> [Try it] Line by line, transcribe the data below exactly and pass over the images.

---------- Source material

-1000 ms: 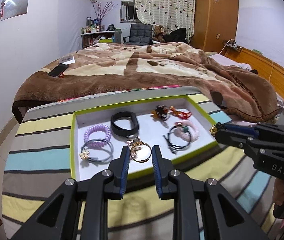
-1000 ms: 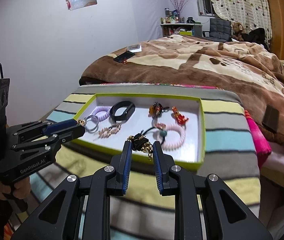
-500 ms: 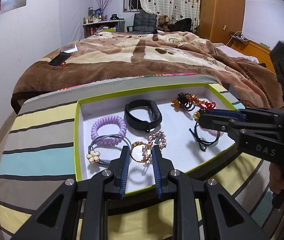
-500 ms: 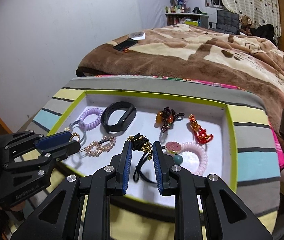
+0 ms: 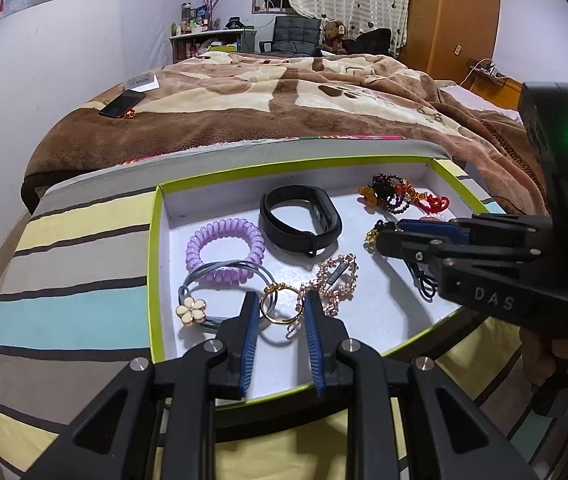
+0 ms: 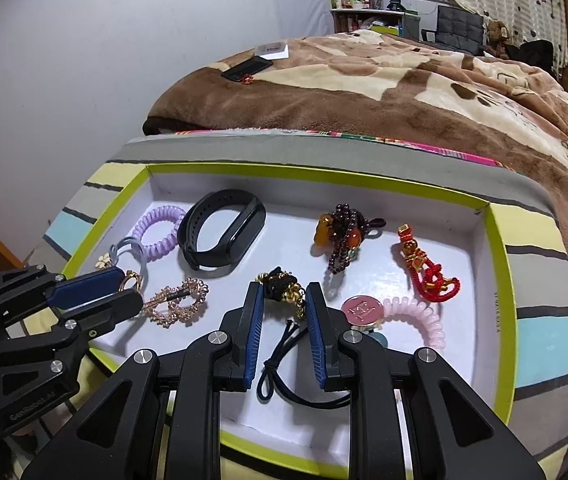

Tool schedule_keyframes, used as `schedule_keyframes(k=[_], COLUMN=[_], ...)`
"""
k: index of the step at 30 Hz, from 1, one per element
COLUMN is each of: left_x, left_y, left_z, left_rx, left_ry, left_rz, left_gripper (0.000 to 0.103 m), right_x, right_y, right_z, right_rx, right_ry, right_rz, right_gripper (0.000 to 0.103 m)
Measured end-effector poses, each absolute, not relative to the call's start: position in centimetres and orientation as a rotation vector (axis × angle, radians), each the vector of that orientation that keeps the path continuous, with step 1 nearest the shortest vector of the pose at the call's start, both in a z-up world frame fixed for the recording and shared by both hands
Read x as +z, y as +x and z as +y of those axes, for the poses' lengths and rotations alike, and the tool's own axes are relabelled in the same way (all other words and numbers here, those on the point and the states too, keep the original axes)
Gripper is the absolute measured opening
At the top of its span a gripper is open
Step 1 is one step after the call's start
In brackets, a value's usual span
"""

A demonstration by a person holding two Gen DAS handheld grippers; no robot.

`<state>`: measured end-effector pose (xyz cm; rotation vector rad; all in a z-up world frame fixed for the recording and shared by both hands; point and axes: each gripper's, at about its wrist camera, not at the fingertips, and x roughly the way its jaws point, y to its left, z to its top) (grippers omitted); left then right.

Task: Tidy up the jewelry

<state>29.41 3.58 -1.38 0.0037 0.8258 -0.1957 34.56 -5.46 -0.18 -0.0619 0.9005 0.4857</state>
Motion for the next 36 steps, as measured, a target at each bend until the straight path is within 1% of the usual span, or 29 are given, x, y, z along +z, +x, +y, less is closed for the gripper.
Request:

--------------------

> [Response to this exercise]
-1000 ms: 
-1000 ms: 
-500 ms: 
-500 ms: 
+0 ms: 
+0 ms: 

Tool schedule_keyframes, used as `schedule_keyframes(k=[_], COLUMN=[_], ...)`
"""
k: index of the step at 30 Hz, from 1, one per element
COLUMN is each of: left_x, left_y, left_z, left_rx, left_ry, left_rz, left_gripper (0.000 to 0.103 m), right_x, right_y, right_z, right_rx, right_ry, right_rz, right_gripper (0.000 to 0.103 m)
Measured end-effector poses, each absolute, not relative to the call's start: position in centimetres and orientation as a rotation vector (axis × angle, radians), each the vector of that orientation that keeps the path continuous, with step 1 nearest the shortest vector of the pose at the call's start, both in a z-up world frame fixed for the recording and shared by both hands
Read x as +z, y as +x and z as +y of those axes, for the poses' lengths and rotations alike, and the tool's own axes are relabelled in the same way (all other words and numbers here, those on the point and the states too, keep the original axes)
Gripper is the absolute measured opening
At the top of its span a gripper is open
Step 1 is one step after the call's start
In brackets, a value's usual span
"""

A demonstration by a person holding two Gen DAS handheld grippers; no robot.

`<state>`: measured end-effector pose (xyz cm; rotation vector rad; all in a z-up world frame fixed for the recording and shared by both hands; point and axes: each gripper's, at about its wrist camera, not at the fingertips, and x roughly the way its jaws point, y to its left, z to its top) (grippers omitted); left then right.

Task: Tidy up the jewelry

<state>29.41 3.58 -1.38 0.0037 0.8258 -0.1957 34.56 -5.46 -0.18 -0.0619 0.9005 0.4857</state>
Motion for the next 36 steps, as measured, a target at each bend until the straight path is within 1% of the usual span, or 29 are given, x, y, z along +z, +x, +y, less is closed for the gripper.
Request:

No additional lines are needed for this answer.